Return all of the entries exactly as written.

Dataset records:
_____

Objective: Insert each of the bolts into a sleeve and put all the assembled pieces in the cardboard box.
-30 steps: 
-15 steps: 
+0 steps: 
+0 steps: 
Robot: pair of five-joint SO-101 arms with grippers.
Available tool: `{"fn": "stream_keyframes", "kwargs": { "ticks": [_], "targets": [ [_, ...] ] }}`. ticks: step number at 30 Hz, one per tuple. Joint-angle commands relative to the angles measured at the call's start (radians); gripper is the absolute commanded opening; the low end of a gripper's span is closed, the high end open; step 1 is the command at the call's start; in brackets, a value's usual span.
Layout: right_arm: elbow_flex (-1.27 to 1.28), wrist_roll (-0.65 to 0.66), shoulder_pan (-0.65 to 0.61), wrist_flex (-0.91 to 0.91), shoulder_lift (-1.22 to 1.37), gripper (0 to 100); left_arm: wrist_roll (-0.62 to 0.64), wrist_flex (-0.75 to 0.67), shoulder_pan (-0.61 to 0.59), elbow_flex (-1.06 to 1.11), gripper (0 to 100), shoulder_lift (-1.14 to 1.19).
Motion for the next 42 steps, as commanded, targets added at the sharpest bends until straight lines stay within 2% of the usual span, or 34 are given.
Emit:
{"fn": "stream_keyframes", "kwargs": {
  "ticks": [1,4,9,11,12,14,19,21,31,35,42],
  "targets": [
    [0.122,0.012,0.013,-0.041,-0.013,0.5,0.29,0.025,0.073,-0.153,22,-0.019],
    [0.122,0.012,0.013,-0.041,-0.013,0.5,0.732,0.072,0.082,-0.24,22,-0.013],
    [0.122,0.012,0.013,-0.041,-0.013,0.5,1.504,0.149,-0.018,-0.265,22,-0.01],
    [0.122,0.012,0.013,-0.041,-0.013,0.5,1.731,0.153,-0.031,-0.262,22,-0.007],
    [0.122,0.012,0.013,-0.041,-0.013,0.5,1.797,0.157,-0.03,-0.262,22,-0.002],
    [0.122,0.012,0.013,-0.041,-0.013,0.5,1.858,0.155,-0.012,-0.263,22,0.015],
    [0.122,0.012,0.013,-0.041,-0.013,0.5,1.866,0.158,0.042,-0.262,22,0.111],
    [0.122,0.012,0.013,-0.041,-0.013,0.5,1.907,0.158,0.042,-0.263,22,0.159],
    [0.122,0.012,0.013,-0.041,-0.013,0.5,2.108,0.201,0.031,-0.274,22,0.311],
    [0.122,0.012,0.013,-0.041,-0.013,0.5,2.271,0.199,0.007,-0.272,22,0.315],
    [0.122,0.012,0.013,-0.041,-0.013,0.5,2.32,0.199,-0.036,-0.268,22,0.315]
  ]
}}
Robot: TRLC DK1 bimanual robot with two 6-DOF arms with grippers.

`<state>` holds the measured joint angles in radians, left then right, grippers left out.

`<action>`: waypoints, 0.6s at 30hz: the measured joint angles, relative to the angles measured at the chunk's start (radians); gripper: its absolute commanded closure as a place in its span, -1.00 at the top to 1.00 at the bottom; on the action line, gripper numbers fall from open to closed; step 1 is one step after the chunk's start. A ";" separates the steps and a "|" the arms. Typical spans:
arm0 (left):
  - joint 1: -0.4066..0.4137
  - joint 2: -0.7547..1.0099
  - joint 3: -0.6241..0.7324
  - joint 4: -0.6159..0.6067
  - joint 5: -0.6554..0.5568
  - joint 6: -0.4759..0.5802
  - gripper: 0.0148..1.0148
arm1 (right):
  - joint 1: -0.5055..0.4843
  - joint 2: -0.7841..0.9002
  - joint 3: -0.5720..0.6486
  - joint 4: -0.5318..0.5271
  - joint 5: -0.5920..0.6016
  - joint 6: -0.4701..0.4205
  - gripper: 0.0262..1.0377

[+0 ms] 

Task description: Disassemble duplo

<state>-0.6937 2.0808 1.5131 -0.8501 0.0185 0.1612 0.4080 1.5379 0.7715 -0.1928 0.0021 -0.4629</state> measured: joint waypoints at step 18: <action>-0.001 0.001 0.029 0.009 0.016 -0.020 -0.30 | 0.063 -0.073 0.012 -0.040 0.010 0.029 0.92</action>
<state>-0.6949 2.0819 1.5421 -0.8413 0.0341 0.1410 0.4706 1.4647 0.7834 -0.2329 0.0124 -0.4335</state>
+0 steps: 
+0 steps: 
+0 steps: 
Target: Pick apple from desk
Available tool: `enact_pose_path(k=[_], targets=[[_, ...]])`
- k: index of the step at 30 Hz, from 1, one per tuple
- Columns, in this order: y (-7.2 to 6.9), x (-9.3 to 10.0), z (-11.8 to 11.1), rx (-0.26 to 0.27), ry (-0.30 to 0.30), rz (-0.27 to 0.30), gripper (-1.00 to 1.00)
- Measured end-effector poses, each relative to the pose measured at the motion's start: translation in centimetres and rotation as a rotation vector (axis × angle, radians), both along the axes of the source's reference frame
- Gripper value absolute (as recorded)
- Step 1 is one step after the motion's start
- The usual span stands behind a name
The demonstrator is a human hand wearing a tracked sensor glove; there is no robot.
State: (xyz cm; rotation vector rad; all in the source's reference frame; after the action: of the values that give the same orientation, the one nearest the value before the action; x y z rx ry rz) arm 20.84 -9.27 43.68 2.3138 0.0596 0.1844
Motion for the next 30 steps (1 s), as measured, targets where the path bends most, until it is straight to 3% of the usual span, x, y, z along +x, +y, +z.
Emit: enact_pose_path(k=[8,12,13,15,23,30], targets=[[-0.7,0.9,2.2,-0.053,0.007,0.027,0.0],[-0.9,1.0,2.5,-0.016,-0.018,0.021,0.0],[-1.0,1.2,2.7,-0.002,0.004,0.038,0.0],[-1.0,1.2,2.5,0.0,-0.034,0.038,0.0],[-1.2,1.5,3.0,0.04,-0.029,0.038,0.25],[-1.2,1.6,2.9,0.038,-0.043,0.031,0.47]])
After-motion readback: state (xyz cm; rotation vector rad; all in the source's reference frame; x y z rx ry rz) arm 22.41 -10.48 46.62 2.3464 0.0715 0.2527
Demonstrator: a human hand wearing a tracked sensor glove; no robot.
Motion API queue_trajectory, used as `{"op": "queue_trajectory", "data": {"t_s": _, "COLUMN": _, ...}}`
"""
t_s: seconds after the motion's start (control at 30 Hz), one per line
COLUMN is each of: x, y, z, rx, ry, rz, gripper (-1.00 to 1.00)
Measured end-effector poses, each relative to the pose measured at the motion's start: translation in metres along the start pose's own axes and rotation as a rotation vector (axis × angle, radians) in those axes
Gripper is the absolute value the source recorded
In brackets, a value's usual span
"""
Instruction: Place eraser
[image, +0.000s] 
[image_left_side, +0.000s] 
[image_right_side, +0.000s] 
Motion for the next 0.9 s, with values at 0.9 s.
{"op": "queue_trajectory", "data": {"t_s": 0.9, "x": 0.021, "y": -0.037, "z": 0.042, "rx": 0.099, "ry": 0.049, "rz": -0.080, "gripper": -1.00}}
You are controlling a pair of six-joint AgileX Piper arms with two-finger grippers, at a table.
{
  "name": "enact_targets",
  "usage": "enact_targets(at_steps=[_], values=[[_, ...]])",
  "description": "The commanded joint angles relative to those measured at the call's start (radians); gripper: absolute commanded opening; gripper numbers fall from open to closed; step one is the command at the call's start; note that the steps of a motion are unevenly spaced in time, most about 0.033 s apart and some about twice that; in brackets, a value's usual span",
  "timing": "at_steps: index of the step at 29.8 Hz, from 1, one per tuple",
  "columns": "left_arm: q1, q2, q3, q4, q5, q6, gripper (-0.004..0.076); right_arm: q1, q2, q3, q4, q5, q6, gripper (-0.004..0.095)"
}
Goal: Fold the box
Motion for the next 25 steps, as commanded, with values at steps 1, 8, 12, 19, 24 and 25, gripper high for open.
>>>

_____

= TASK RESULT =
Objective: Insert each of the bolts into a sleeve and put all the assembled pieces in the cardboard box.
-30 steps: 
-15 steps: 
+0 steps: 
+0 steps: 
Robot: pair of five-joint SO-101 arms with grippers.
Available tool: `{"fn": "stream_keyframes", "kwargs": { "ticks": [_], "targets": [ [_, ...] ] }}`. ticks: step number at 30 Hz, one per tuple. Joint-angle commands relative to the angles measured at the call's start (radians); gripper is the absolute commanded opening; the low end of a gripper's span is closed, the high end open; step 1 is the command at the call's start; in brackets, a value's usual span.
Layout: right_arm: elbow_flex (-1.27 to 1.28), wrist_roll (-0.65 to 0.66), shoulder_pan (-0.65 to 0.61), wrist_flex (-0.91 to 0.91), shoulder_lift (-1.22 to 1.37), gripper (0 to 100); left_arm: wrist_roll (-0.62 to 0.64), wrist_flex (-0.75 to 0.67), shoulder_pan (-0.61 to 0.59), elbow_flex (-1.06 to 1.11), gripper (0 to 100), shoulder_lift (-1.14 to 1.19).
Motion for the next 42 steps, as commanded, targets added at the sharpest bends until straight lines stay within 2% of the usual span, or 34 are given.
Emit:
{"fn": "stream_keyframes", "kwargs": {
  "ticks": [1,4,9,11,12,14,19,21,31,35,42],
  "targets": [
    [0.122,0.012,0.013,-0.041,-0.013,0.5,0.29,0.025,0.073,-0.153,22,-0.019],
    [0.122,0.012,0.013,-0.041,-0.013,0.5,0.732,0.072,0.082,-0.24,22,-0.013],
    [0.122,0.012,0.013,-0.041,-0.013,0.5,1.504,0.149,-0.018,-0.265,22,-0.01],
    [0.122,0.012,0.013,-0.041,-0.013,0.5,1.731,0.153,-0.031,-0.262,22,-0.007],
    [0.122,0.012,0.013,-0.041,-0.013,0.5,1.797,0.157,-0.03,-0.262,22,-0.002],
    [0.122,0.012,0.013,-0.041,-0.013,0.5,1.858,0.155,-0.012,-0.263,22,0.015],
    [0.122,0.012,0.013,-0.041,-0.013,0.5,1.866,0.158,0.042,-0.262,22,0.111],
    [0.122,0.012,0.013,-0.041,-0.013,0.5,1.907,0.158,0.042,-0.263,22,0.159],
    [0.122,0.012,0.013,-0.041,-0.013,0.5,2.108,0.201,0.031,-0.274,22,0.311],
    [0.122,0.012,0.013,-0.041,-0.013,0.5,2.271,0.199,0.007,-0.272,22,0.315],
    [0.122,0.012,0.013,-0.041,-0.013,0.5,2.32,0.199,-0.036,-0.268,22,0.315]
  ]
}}
Robot: TRLC DK1 bimanual robot with two 6-DOF arms with grippers.

`<state>` holds the measured joint angles in radians, left then right, grippers left out.

`<action>`: waypoints, 0.6s at 30hz: the measured joint angles, relative to the angles measured at the chunk's start (radians); gripper: its absolute commanded closure as a place in its span, -1.00 at the top to 1.00 at the bottom; on the action line, gripper numbers fall from open to closed; step 1 is one step after the chunk's start. A ";" separates the steps and a "|" the arms. Typical spans:
arm0 (left):
  - joint 1: -0.4066..0.4137
  - joint 2: -0.7547..1.0099
  - joint 3: -0.6241..0.7324
  - joint 4: -0.6159..0.6067
  - joint 5: -0.6554..0.5568
  - joint 6: -0.4759..0.5802
  - gripper: 0.0148..1.0148
arm1 (right):
  - joint 1: -0.5055..0.4843
  - joint 2: -0.7841..0.9002
  - joint 3: -0.5720..0.6486
  - joint 4: -0.5318..0.5271
  - joint 5: -0.5920..0.6016
  - joint 6: -0.4701..0.4205
  - gripper: 0.0262..1.0377

[+0 ms] 

Task description: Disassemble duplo

<state>-0.6937 2.0808 1.5131 -0.8501 0.0185 0.1612 0.4080 1.5379 0.7715 -0.1928 0.0021 -0.4629</state> measured: joint waypoints at step 18: <action>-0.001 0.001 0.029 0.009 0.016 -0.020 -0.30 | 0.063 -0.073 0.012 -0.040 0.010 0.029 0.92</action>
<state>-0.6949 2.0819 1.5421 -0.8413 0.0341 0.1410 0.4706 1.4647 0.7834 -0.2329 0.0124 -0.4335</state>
+0 steps: 
+0 steps: 
+0 steps: 
Target: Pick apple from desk
Available tool: `enact_pose_path(k=[_], targets=[[_, ...]])`
- k: index of the step at 30 Hz, from 1, one per tuple
- Columns, in this order: y (-7.2 to 6.9), x (-9.3 to 10.0), z (-11.8 to 11.1), rx (-0.26 to 0.27), ry (-0.30 to 0.30), rz (-0.27 to 0.30), gripper (-1.00 to 1.00)
- Measured end-effector poses, each relative to the pose measured at the motion's start: translation in centimetres and rotation as a rotation vector (axis × angle, radians), both along the axes of the source's reference frame
- Gripper value absolute (as recorded)
- Step 1 is one step after the motion's start
- The usual span stands behind a name
The demonstrator is a human hand wearing a tracked sensor glove; there is no robot.
State: (xyz cm; rotation vector rad; all in the source's reference frame; after the action: of the values that give the same orientation, the one nearest the value before the action; x y z rx ry rz) arm 20.84 -9.27 43.68 2.3138 0.0596 0.1844
Motion for the next 30 steps (1 s), as measured, targets where the path bends most, until it is straight to 3% of the usual span, x, y, z along +x, +y, +z.
Emit: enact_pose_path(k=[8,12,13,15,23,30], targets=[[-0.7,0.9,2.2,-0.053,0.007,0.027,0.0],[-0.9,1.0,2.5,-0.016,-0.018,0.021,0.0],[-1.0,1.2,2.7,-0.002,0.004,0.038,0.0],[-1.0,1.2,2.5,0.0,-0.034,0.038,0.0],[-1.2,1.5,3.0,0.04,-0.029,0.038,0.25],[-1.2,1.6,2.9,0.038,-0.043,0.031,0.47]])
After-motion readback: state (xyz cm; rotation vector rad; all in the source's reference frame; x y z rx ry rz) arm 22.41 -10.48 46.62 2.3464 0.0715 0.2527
Demonstrator: a human hand wearing a tracked sensor glove; no robot.
Motion API queue_trajectory, used as `{"op": "queue_trajectory", "data": {"t_s": _, "COLUMN": _, ...}}`
"""
t_s: seconds after the motion's start (control at 30 Hz), one per line
COLUMN is each of: x, y, z, rx, ry, rz, gripper (-1.00 to 1.00)
Measured end-effector poses, each relative to the pose measured at the motion's start: translation in metres along the start pose's own axes and rotation as a rotation vector (axis × angle, radians) in those axes
Gripper is the absolute value the source recorded
In brackets, a value's usual span
"""
Instruction: Place eraser
[image, +0.000s] 
[image_left_side, +0.000s] 
[image_right_side, +0.000s] 
Motion for the next 0.9 s, with values at 0.9 s.
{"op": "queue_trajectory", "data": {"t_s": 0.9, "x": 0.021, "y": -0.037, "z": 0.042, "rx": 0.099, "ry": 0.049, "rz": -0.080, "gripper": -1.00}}
You are controlling a pair of six-joint AgileX Piper arms with two-finger grippers, at a table.
{
  "name": "enact_targets",
  "usage": "enact_targets(at_steps=[_], values=[[_, ...]])",
  "description": "The commanded joint angles relative to those measured at the call's start (radians); gripper: absolute commanded opening; gripper numbers fall from open to closed; step one is the command at the call's start; note that the steps of a motion are unevenly spaced in time, most about 0.033 s apart and some about twice that; in brackets, a value's usual span",
  "timing": "at_steps: index of the step at 29.8 Hz, from 1, one per tuple",
  "columns": "left_arm: q1, q2, q3, q4, q5, q6, gripper (-0.004..0.076); right_arm: q1, q2, q3, q4, q5, q6, gripper (-0.004..0.095)"
}
Goal: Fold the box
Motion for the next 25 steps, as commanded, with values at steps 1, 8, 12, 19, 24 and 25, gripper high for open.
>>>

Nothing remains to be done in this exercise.